Published: 13 September 2021
1. Mr Speaker Sir, I beg to move that the Bill be now read a second time.
2. We last undertook an extensive review of the Penal Code in 2018 and 2019, and amendments were made in 2019.
3. That included amendments to strengthen the protection for minors and other vulnerable victims; deal with new crime trends; and better deal with sexual offences.
4. This Bill proposes to amend the Penal Code to (i) increase the penalties for three sexual offences, (ii) expand and clarify the scope of certain offences and defences, and (iii) modernise the language of certain provisions.
5. I will speak on some of the amendments relating to sexual offences.
6. My colleague, MOS Desmond Tan will take the House through the amendments in greater detail.
Increasing Penalties for Three Sexual Offences
7. As this House is aware, we have made significant changes in legislation over the years, to deal with sexual crimes and strengthen the protection for women, children, and vulnerable persons.
8. These are set out in an Annex to my speech.
9. Sir, with your permission, can I ask the clerk to distribute the Annex to Members? [Speaker: Please do.] Thank you.
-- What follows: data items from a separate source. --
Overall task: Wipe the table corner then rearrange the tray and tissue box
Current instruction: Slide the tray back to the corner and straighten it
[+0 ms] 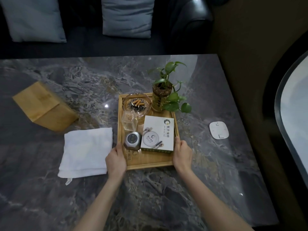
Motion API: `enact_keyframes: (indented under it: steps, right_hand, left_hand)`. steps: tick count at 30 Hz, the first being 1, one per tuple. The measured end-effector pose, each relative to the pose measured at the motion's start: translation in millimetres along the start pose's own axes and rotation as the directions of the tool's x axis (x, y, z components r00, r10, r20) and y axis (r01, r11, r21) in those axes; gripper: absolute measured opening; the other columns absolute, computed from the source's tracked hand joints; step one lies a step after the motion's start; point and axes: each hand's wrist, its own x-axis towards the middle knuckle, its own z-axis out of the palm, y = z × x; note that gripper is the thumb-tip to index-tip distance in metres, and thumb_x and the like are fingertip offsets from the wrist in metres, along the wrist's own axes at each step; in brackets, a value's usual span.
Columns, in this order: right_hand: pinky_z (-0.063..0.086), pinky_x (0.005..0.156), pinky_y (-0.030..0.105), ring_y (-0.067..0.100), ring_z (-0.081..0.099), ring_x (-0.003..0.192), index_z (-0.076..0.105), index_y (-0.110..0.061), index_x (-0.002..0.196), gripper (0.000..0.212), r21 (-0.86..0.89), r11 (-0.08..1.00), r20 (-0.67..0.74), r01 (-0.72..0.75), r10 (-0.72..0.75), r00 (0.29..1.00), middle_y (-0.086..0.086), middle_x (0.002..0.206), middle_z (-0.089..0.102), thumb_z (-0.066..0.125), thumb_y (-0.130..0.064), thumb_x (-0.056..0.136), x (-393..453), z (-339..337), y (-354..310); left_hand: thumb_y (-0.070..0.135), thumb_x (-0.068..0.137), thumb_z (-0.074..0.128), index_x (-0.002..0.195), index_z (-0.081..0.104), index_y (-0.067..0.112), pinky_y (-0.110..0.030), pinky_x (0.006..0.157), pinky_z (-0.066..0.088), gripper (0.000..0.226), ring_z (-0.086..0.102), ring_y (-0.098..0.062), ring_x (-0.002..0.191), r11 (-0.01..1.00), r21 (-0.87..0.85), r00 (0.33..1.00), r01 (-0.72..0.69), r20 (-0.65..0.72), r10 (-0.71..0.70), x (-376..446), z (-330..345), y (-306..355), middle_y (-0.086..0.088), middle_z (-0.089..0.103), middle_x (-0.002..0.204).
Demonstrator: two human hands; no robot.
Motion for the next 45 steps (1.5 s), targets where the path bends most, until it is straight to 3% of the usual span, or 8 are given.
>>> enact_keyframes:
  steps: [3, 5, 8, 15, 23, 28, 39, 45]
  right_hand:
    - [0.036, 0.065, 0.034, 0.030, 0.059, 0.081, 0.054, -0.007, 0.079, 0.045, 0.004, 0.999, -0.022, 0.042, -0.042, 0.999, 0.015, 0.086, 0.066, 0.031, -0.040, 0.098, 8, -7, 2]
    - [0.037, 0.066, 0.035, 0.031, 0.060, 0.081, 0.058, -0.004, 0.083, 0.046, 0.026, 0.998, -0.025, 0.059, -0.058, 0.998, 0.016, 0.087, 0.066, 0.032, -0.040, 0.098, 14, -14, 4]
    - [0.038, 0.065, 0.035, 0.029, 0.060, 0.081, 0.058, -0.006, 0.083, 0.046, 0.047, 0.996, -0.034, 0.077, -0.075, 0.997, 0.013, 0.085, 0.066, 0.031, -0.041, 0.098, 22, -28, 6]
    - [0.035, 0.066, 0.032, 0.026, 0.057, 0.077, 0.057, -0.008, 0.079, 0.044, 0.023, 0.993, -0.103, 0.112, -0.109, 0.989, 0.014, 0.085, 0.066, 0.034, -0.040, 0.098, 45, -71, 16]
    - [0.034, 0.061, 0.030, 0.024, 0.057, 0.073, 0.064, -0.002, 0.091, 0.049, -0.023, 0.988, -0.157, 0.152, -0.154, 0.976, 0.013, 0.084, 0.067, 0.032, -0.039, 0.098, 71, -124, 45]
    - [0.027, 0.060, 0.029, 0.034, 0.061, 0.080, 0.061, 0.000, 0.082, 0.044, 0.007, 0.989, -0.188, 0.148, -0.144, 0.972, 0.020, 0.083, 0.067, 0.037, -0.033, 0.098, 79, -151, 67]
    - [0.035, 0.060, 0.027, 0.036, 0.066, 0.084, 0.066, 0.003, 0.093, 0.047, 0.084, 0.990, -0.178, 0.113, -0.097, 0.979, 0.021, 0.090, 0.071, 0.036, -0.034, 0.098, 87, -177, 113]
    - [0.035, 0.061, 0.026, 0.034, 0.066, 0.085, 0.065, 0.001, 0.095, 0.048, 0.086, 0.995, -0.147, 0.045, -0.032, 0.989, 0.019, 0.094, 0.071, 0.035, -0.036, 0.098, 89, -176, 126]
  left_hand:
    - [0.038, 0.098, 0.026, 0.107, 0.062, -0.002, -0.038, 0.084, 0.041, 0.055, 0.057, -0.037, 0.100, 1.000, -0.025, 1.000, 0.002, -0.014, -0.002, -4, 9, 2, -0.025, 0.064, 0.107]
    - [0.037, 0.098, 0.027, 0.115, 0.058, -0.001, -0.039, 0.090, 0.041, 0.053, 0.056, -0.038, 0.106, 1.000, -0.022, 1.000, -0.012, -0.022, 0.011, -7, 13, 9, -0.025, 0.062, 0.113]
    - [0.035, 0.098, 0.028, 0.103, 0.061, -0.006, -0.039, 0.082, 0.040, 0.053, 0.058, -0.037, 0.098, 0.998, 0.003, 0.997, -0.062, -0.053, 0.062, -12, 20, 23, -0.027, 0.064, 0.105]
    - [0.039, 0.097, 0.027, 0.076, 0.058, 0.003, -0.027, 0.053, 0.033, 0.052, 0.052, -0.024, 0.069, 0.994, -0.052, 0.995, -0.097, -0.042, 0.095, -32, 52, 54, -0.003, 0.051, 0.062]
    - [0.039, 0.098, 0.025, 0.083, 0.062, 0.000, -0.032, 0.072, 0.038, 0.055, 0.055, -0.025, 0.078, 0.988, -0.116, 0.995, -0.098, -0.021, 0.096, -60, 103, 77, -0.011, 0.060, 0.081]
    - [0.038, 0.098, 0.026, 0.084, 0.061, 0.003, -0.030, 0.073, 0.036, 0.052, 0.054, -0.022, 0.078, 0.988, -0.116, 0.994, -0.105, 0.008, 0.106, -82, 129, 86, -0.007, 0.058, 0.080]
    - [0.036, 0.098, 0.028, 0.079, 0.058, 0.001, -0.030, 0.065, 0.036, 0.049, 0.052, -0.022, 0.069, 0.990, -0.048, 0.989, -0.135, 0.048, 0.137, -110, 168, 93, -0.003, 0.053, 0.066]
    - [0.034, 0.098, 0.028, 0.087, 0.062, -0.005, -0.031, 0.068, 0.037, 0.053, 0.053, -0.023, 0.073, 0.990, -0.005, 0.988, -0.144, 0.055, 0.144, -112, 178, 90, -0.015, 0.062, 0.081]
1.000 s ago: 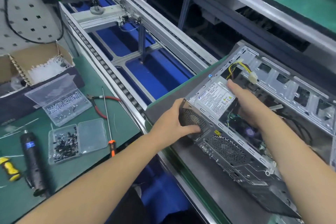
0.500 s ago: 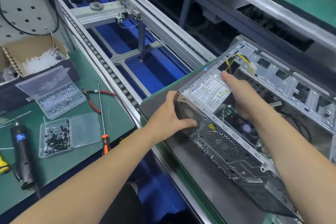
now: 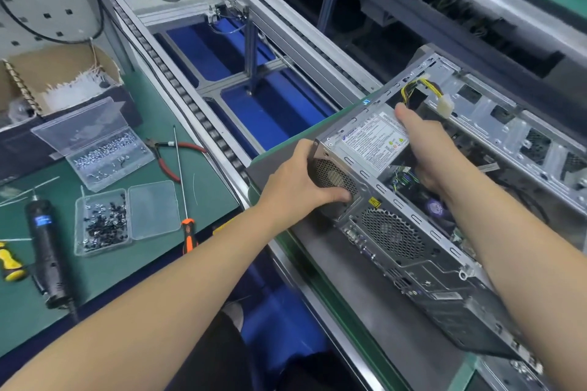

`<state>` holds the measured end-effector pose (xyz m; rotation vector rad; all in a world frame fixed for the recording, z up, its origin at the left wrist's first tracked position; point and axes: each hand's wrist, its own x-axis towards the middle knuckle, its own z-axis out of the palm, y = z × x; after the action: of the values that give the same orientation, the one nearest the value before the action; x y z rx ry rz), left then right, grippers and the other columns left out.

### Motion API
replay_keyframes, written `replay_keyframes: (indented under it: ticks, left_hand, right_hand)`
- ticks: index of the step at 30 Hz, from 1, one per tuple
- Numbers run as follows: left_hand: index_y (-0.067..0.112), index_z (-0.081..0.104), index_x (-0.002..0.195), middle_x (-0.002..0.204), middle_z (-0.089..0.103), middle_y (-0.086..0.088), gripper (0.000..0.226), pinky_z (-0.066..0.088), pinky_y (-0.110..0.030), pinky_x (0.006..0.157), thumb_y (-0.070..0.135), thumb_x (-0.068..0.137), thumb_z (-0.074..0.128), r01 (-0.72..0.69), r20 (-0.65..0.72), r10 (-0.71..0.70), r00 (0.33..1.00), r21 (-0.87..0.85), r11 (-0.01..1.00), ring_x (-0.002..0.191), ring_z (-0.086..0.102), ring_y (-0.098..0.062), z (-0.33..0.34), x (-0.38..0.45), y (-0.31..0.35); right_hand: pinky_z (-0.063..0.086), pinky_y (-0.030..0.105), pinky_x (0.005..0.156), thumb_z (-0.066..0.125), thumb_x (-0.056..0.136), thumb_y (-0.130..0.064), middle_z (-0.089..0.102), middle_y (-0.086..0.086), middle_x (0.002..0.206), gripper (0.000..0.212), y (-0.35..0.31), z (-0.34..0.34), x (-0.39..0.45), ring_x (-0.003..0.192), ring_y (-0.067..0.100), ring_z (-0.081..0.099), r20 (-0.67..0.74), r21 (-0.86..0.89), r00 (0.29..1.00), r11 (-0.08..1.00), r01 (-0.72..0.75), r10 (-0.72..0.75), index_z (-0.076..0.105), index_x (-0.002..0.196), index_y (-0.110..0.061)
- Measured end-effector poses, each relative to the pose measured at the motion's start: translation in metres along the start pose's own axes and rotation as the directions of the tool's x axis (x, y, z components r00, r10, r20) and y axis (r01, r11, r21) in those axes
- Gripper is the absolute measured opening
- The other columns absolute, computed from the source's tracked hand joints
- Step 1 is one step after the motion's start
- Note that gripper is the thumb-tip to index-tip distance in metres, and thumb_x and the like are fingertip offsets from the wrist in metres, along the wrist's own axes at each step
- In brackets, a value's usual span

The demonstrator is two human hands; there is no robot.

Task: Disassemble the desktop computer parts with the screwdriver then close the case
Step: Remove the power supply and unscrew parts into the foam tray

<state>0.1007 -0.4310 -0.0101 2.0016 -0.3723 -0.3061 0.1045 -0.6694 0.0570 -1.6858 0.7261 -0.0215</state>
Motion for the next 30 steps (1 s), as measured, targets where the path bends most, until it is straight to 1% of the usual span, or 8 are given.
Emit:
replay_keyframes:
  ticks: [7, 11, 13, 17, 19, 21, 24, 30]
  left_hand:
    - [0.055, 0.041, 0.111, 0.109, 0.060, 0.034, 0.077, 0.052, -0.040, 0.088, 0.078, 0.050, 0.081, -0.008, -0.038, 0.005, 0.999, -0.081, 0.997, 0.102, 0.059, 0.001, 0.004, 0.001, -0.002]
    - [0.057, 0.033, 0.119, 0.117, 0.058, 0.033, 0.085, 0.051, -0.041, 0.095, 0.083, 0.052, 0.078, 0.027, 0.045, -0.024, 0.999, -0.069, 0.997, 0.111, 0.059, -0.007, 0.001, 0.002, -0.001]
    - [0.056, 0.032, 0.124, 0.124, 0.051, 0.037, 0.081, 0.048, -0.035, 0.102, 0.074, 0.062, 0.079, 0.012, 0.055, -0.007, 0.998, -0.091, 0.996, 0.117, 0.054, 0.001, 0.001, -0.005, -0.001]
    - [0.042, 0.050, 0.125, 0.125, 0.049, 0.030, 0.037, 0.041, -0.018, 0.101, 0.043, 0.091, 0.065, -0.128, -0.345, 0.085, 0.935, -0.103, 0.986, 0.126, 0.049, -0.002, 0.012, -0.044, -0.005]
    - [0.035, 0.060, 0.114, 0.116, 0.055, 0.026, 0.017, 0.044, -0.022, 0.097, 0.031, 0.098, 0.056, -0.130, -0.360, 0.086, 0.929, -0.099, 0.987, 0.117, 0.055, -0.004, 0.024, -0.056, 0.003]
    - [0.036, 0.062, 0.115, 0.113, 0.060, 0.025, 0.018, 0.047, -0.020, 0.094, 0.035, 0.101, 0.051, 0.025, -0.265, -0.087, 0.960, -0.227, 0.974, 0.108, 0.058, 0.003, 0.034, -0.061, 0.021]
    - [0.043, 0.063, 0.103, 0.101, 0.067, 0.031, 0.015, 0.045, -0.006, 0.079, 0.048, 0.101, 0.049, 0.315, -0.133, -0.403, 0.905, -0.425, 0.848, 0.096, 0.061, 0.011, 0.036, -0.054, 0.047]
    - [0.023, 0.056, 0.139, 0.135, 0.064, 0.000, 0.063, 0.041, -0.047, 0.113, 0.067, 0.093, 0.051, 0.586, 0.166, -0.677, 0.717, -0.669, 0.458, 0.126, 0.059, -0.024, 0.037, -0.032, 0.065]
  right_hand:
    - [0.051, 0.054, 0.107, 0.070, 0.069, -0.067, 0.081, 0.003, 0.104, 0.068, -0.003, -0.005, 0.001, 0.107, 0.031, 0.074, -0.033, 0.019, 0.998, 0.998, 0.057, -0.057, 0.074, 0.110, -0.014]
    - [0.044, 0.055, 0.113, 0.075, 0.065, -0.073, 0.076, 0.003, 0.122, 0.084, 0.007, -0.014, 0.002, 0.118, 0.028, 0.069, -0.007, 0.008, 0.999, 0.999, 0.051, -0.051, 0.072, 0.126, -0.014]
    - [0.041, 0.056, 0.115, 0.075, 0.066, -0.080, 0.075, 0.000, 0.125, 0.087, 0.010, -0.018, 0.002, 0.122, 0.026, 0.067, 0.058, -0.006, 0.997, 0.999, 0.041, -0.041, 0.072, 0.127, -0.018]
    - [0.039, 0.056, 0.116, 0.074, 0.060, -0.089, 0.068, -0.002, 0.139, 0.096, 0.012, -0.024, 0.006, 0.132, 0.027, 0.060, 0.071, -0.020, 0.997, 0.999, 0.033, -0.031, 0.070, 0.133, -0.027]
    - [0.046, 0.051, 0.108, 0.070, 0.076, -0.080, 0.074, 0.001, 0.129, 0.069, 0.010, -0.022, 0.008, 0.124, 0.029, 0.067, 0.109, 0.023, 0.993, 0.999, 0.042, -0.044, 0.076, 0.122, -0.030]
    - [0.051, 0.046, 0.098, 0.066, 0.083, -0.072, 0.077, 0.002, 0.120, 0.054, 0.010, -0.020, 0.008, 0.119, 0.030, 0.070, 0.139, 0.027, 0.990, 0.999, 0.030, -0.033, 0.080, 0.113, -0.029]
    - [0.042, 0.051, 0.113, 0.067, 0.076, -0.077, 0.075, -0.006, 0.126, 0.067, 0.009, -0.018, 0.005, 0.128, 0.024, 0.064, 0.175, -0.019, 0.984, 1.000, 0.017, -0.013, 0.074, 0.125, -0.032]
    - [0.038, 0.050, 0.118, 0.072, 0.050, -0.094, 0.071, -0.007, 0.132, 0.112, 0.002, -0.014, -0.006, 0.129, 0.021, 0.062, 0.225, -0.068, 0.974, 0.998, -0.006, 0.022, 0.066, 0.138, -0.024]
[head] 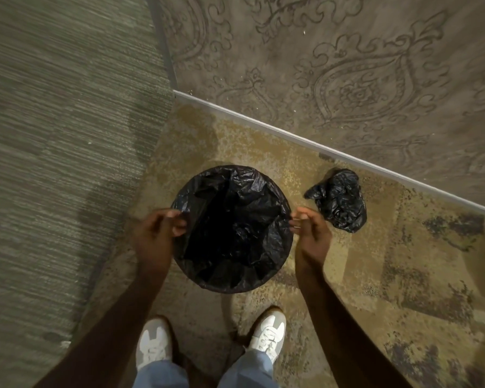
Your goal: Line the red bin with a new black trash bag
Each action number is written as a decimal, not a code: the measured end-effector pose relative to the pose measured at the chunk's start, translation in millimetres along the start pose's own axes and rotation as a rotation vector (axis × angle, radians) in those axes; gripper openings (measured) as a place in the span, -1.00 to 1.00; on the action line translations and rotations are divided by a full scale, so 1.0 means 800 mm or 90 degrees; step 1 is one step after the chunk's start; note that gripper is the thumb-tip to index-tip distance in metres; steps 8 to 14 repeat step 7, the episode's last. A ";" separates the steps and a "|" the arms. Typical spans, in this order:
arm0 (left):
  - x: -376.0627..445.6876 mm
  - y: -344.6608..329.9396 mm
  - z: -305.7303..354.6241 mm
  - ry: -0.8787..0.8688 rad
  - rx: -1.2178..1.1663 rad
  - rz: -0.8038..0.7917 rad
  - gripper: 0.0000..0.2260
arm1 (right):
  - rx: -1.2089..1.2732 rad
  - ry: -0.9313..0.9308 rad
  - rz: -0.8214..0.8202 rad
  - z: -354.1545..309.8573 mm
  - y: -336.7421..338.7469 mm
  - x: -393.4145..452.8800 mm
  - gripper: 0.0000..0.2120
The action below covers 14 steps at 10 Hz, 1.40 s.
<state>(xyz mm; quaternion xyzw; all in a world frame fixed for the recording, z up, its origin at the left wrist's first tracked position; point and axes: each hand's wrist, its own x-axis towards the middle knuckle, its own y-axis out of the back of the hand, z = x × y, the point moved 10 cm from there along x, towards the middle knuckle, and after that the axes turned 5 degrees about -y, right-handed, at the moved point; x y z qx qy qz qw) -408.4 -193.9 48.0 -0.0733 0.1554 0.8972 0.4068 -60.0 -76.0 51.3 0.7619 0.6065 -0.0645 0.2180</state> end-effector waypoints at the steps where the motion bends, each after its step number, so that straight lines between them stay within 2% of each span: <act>1: -0.007 -0.090 0.008 0.070 -0.057 -0.189 -0.80 | -0.099 -0.132 -0.246 0.023 -0.100 -0.018 -0.79; 2: -0.008 -0.130 -0.024 0.212 -0.043 -0.252 -0.62 | -0.279 -0.266 -0.401 0.071 -0.162 -0.030 -0.55; 3: 0.011 -0.115 -0.058 0.245 -0.002 -0.189 -0.59 | -0.351 -0.262 -0.310 0.078 -0.154 0.009 -0.46; 4: 0.020 -0.103 -0.079 0.236 0.005 -0.157 -0.60 | -0.352 -0.280 -0.235 0.086 -0.136 0.035 -0.43; 5: 0.016 -0.108 -0.081 0.187 0.047 -0.204 -0.57 | -0.359 -0.264 -0.254 0.090 -0.140 0.027 -0.44; 6: 0.009 -0.121 -0.054 0.034 0.161 -0.254 -0.50 | -0.376 -0.179 -0.258 0.078 -0.142 0.010 -0.57; 7: 0.003 -0.124 -0.005 -0.205 0.351 -0.216 -0.48 | -0.477 -0.032 -0.220 0.046 -0.136 -0.014 -0.57; 14: 0.003 -0.124 -0.005 -0.205 0.351 -0.216 -0.48 | -0.477 -0.032 -0.220 0.046 -0.136 -0.014 -0.57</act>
10. Members can also access this material through the SG Parl MP mobile app.
11. In particular, we made several key changes to the Penal Code in 2019. I will highlight a few as relevant background before I deal with the Bill.
12. First, in 2019, we provided for enhanced punishments of up to twice the maximum prescribed penalties, for some offences committed against vulnerable victims, and persons in intimate or close relationship with the offender.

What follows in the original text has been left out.